» DIRECTIONS: Starting at the line that holds "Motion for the", set down each line through the end of the listing, exactly as written and with nothing added.

» MATERIAL PROVIDED:
──────

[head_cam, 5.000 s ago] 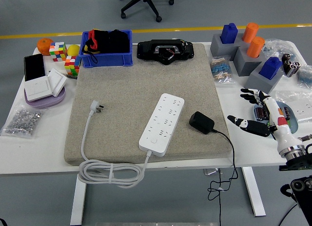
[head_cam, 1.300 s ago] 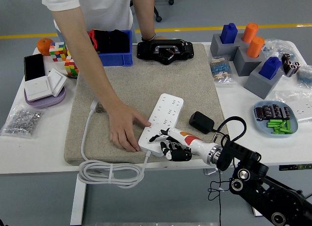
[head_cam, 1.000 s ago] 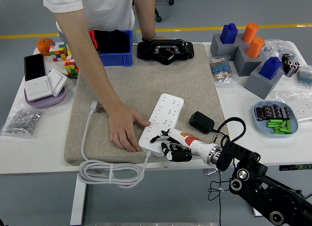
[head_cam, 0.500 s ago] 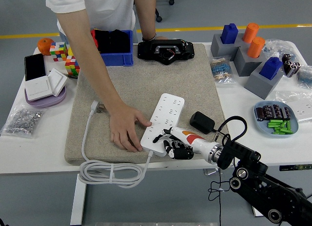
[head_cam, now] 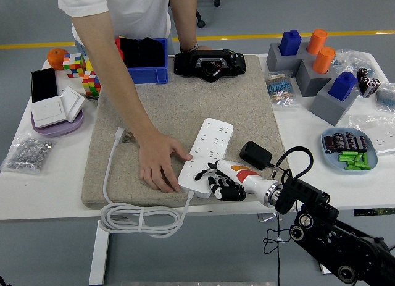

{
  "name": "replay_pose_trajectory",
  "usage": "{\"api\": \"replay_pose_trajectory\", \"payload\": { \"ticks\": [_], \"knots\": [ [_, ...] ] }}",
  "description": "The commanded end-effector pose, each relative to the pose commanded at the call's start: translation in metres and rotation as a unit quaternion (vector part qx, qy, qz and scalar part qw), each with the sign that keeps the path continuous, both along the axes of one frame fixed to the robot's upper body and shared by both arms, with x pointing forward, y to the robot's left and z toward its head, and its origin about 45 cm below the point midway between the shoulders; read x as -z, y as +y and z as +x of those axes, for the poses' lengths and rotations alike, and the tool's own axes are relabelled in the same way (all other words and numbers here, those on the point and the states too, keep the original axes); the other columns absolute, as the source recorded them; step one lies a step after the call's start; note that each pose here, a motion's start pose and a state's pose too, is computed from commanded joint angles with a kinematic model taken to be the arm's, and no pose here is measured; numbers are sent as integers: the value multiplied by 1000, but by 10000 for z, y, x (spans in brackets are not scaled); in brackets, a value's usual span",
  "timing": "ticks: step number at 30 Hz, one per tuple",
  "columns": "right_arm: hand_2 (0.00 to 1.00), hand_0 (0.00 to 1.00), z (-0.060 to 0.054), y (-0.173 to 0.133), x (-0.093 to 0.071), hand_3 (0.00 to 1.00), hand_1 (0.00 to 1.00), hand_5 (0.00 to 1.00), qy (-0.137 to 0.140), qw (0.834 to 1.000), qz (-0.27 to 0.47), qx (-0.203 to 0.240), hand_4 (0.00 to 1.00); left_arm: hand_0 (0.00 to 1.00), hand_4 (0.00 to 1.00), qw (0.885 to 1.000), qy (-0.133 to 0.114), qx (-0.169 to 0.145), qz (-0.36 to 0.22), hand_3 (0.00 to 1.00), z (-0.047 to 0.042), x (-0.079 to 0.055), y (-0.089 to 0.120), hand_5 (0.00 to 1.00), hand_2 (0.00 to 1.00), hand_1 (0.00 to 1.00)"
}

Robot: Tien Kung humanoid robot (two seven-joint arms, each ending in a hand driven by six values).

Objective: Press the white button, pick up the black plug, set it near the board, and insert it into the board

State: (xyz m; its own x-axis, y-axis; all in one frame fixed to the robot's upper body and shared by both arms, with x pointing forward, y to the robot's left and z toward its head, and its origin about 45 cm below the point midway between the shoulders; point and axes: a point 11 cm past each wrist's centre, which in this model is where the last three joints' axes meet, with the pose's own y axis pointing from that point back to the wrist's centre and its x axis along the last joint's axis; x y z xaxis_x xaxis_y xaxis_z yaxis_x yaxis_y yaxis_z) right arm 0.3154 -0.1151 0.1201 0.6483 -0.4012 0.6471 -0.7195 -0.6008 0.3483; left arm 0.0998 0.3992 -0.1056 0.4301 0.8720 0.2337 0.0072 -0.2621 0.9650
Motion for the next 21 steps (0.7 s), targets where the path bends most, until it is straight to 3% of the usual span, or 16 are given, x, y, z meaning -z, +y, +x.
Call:
{"api": "replay_pose_trajectory", "payload": {
  "ticks": [21],
  "knots": [
    [51, 2, 0, -4, 0, 668, 2, 2, -34, 999, -31, -20, 240, 691, 559, 1000, 1, 0, 0, 640, -3, 1, -1, 204, 612, 636]
  ]
}}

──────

» RESULT:
Motion for the next 21 steps (0.7 s), targets where the path bends most, until it is straight to 3% of the usual span, or 16 are given, x, y, z meaning -z, +y, +x.
Call:
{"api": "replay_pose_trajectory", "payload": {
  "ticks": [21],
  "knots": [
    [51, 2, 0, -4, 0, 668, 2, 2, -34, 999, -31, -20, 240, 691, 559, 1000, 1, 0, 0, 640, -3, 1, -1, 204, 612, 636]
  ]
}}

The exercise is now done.